The UNCCD is furthermore the only body of its kind where an Open Dialogue Session has been instituted where NGOs can interface directly with governments, he noted.
“This is indeed where a great part of the solution, moments of truth, the success stories and the exchange of traditional knowledge, extracted from the heat and the dust, are revealed.”
Several speakers at the conference’s opening plenary on Monday noted that, despite growing awareness and actions, the gulf is widening between the impoverished and the wealthy, a benchmark of sustainable development, due to both human factors like exploding populations and poor land use choices and environmental factors like climate change.
Mr Boulhardouf said he was optimistic that the trend could be turned around, however.

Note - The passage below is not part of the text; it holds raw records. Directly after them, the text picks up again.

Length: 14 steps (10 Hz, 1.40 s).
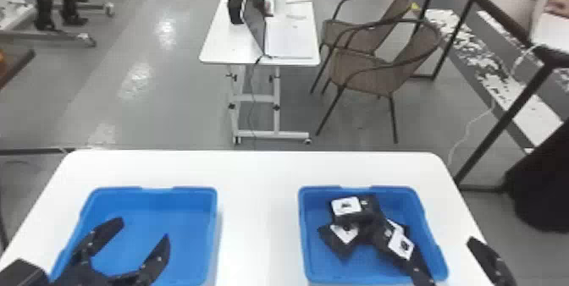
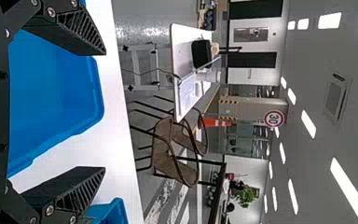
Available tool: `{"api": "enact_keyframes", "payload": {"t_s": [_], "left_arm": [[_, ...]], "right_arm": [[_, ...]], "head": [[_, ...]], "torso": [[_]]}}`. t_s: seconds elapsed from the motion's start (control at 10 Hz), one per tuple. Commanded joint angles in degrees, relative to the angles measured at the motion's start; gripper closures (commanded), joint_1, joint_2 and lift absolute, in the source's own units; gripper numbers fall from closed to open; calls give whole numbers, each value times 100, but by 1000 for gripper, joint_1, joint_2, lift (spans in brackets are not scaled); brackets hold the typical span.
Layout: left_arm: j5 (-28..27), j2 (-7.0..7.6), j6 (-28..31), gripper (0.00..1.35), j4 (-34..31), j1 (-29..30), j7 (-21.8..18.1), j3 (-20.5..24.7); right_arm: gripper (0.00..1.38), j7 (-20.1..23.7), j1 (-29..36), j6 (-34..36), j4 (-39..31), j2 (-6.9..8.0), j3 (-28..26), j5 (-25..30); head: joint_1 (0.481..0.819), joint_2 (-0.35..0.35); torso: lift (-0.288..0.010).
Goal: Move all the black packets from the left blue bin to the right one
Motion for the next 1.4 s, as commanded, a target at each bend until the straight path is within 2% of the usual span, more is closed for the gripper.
{"api": "enact_keyframes", "payload": {"t_s": [0.0, 1.3], "left_arm": [[-6, -15, 16, 150, 0, 0, 0, 2], [56, -15, 130, 150, 0, 35, -9, 2]], "right_arm": [[159, 7, 0, 15, 0, 5, -6, -10], [159, 7, 9, 68, 18, 5, 29, -54]], "head": [[695, -63], [695, -61]], "torso": [[0], [0]]}}
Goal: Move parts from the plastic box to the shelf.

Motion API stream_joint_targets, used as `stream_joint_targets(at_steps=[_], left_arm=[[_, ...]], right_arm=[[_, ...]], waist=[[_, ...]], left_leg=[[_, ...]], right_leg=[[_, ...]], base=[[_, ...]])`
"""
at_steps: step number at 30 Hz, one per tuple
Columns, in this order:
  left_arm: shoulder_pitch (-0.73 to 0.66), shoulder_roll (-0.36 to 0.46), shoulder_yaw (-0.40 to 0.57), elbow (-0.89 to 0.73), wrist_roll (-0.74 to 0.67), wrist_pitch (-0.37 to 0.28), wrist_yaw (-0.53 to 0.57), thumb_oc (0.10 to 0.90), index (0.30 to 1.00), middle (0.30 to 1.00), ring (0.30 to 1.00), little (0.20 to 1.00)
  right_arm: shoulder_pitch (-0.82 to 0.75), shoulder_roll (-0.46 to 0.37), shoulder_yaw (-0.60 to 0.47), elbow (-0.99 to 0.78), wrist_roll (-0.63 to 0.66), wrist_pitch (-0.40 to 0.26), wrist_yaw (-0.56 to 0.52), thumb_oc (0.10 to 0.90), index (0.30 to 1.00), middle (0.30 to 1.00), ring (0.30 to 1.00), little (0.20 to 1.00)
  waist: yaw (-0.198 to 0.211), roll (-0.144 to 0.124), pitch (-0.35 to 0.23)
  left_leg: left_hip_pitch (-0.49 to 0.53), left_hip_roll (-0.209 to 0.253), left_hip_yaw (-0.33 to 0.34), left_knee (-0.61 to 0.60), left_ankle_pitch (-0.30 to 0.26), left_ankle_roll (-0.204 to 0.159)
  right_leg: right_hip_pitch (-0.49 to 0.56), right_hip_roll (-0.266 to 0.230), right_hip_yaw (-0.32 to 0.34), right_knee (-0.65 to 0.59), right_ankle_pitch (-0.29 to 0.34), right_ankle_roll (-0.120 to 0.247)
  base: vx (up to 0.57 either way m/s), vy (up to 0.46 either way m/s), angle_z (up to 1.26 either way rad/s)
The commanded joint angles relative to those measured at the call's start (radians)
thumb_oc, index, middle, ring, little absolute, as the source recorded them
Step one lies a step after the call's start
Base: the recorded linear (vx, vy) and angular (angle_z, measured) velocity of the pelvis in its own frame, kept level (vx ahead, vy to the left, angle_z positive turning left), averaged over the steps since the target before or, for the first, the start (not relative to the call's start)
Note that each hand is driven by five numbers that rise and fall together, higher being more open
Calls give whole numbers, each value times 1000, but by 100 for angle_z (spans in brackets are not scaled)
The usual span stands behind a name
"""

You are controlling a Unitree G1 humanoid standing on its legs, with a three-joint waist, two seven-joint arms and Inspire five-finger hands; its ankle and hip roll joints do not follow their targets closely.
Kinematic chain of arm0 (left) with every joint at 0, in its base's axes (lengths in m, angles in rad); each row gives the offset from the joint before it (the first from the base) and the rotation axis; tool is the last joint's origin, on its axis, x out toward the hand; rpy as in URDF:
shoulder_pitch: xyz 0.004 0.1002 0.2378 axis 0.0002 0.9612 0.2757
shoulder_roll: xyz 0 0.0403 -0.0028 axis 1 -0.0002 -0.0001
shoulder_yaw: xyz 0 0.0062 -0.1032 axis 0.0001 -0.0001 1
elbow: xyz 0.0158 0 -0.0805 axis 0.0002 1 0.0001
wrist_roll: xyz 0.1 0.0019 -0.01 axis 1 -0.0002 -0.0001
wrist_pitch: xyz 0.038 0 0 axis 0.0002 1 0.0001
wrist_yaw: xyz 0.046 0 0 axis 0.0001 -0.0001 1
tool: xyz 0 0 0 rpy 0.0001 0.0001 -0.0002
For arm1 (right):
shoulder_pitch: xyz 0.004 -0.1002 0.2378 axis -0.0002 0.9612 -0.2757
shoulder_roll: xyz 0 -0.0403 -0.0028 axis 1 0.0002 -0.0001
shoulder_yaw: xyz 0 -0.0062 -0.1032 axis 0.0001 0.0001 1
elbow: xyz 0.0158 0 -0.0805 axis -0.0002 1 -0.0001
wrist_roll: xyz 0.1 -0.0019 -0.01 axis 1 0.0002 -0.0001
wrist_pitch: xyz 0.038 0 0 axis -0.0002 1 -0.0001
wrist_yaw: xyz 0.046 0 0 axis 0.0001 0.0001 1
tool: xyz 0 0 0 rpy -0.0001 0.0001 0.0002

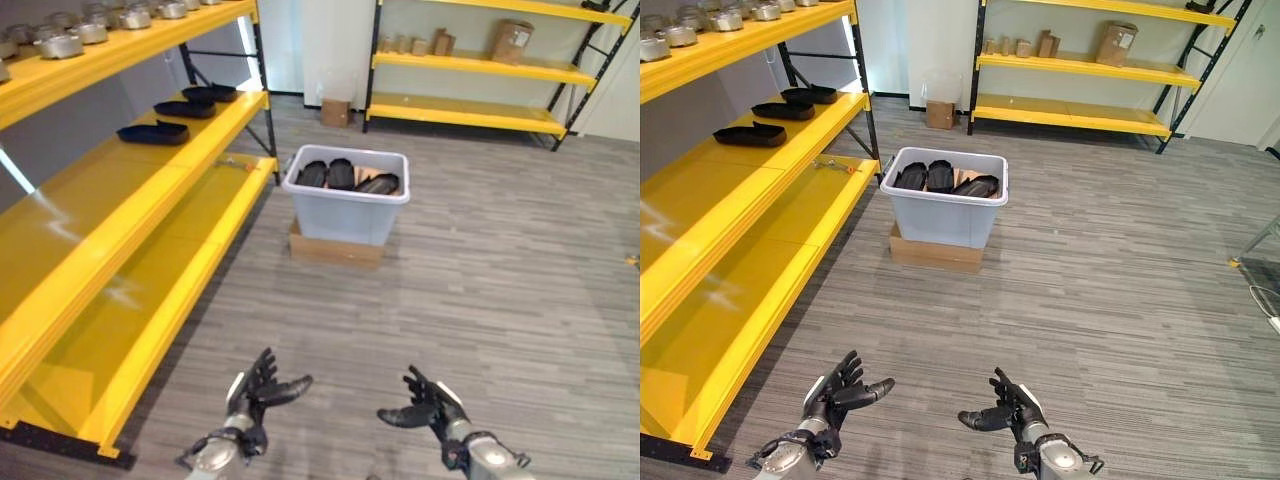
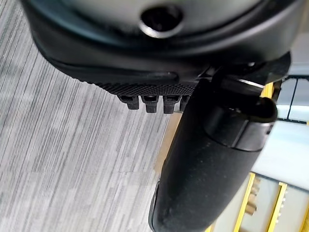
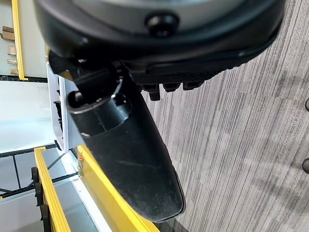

With its genesis little more than a decade ago at the 1992 Earth Summit in Rio de Janeiro, sustainable development has to overcome centuries of carelessness, ignorence and greed that guided management of our land and water.
“So it’s a process and there are enormous challenges but I’m positive we can succeed. The reason is that it is being driven by a public movement that has a sustainability of its own, people who are concerned that they don’t know any more what they are drinking, what they are eating, how they are travelling. We need to think globally and to act locally. If we do only a single right thing today, we move forward.”
Asked about these challenges in the context of the invitation to the conference extended to Mr Mugabe and other leaders whose policies are seen by many as diametrically opposed to susustainable development in terms of undermining social stability and land care, he said the convention was not in the business of intervening in the internal affairs of member states.
“This is a multilateral process and we believe in the virtues of dialogue.”
Adopted following the Rio Earth Summit, the UNCCD is the only international instrument of law to address the issue of desertification, which is defined as occuring when a piece of land loses its ability to deliver the environmental services -- which might range from erosion and flood prevention to food and clean water production -- that it was delivering before damage occured. Specific human inflicted reasons include decimation of forests and over-grazing.